場を圧倒する福田の迫力
「私は今でも、あの細い目から発する福田赳夫の力強い眼光を忘れることはできません。痩身で、飄々とした語り口なのに、いつの間にか熱を感じ惹きつけられ、圧倒されてしまう」
渥美氏による福田赳夫の描写である。
福田には、地元で人々と接する際に見せる気さくで温かな表情と、ここ一番、という時に見せる鋭い眼光、圧倒的な存在感で場を制する人間性が共存している。
本書にはそんな場面がいくつも書かれている。
第1回OBサミット総会。
参加者が互いに自国の立場でモノを言い、やがて罵倒が始まった。当時のワルトハイム議長(元国連事務総長)がお手上げ状態になると、ずっと黙って聞いていた福田が、「より広く、長期的な見地から、地球人類のために考えてほしい」と静かに諭すように発言した。すると、顔を真っ赤にして論争していた参加者は、我に返ったようになった。

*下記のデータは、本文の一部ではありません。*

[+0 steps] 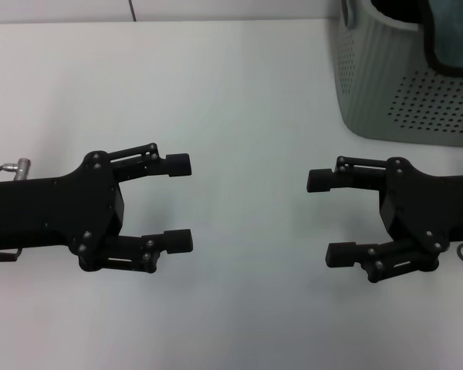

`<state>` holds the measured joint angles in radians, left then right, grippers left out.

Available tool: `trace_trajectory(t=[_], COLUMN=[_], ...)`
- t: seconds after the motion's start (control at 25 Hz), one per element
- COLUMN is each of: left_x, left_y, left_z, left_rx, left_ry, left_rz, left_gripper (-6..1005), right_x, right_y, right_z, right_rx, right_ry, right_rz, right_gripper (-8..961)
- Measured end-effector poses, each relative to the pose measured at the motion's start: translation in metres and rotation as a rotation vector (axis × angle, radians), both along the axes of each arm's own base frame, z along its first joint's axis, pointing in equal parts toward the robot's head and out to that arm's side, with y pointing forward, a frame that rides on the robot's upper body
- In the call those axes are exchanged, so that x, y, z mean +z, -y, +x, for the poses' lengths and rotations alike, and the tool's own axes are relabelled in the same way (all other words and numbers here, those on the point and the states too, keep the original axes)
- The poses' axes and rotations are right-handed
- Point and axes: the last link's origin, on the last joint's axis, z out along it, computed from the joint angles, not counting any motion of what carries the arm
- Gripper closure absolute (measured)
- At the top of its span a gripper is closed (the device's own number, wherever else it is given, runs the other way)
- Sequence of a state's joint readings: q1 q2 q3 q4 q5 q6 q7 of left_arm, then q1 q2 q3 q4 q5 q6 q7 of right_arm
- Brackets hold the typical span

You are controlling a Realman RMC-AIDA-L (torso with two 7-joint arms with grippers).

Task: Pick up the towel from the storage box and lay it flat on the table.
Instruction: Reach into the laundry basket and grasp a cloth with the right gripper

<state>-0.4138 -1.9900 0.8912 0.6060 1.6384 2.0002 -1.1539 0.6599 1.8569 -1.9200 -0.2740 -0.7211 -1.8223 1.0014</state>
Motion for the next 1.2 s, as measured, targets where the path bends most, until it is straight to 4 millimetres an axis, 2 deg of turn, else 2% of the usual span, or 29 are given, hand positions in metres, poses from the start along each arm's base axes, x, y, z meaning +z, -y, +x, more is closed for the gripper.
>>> trace_trajectory(t=[0.48,0.84,1.04,1.12,1.16,1.2], left_x=[-0.002,0.003,0.007,0.010,0.011,0.011], left_y=[0.003,0.003,0.005,0.005,0.005,0.004], left_z=[-0.003,-0.008,-0.015,-0.018,-0.019,-0.020], left_rx=[0.018,0.042,0.077,0.095,0.101,0.107], left_ry=[0.010,0.033,0.061,0.077,0.082,0.086], left_rz=[0.016,0.079,0.177,0.227,0.245,0.259], left_gripper=[138,138,137,137,137,137], right_x=[0.004,0.018,0.047,0.070,0.070,0.097], right_y=[-0.003,-0.002,-0.002,-0.002,-0.002,0.001], right_z=[-0.003,-0.006,-0.010,-0.015,-0.015,-0.021], right_rx=[-0.002,0.031,0.085,0.112,0.112,0.129], right_ry=[-0.027,-0.065,-0.121,-0.170,-0.170,-0.203], right_rz=[0.028,0.046,0.158,0.287,0.287,0.485], right_gripper=[82,83,84,84,84,84])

あるいは、世界の主要宗教指導者と政治指導者の対話開催は、OBサミット内にも反対が多かった。異なる宗教どうし反発し合うのではないか。そこに政治指導者が入ればなおさら会議を混乱に招くのではないか。
そして迎えたローマでの宗政会議冒頭、福田はこう切り出した。
「先ず、それぞれの参加者の『心』が一番大切にしていることを話して欲しい」
この問いかけに、全員が静かに語り始めた。
そして中国ではOBサミット上海総会のあと、当時国家主席であった江沢民との会見がセットされた。
中国側とすれば、最大のサービスである。そこでは当然、外交儀礼的な挨拶が交わされるものと思われた。ところが福田は江沢民に対して、「中国は軍事大国にならないでほしい」と、中国側からすれば場をわきまえない、OBサミットメンバーから見れば「さすがは福田」という発言をしてその場を圧倒した。
こうしたあまり知られていない福田の人間的な迫力は、本書の読みどころの一つである。